(Beginning of RECORDS FOR THE EXERCISE)

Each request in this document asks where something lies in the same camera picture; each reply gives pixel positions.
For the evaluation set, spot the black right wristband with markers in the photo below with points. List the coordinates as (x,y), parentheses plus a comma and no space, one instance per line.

(End of RECORDS FOR THE EXERCISE)
(Beginning of RECORDS FOR THE EXERCISE)

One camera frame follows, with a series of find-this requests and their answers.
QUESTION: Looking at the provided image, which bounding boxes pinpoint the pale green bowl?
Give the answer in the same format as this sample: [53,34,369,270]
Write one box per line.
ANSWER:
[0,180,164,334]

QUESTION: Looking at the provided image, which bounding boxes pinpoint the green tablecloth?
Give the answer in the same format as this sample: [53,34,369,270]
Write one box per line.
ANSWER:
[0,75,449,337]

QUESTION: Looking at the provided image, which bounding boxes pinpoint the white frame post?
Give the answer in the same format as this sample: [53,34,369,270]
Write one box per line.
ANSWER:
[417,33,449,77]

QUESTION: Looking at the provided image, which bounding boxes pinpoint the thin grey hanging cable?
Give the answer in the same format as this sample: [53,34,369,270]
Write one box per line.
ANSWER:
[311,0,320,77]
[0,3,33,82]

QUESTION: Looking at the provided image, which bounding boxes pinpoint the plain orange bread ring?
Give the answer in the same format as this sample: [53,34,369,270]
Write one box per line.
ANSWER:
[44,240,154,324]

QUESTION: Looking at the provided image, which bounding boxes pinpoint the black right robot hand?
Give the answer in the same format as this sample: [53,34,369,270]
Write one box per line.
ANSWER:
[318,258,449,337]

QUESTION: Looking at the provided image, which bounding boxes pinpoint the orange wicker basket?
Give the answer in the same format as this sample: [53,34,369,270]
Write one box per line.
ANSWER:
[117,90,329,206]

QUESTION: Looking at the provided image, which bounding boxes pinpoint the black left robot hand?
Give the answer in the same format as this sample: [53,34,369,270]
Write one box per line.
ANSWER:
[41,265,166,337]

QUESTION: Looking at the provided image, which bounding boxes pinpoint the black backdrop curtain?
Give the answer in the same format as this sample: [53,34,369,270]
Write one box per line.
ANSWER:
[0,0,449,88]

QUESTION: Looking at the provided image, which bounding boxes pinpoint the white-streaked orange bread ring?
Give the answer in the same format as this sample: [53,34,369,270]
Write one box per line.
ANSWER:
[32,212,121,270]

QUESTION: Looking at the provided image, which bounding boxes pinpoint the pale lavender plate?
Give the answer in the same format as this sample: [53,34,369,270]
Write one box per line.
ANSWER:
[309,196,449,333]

(End of RECORDS FOR THE EXERCISE)

Show all lines above containing "with".

For the evaluation set, spot the black right wristband with markers in the photo below with points. List the coordinates as (x,y), parentheses plus a comma and no space, one instance per line.
One camera frame follows, with a series of find-this requests and their answers.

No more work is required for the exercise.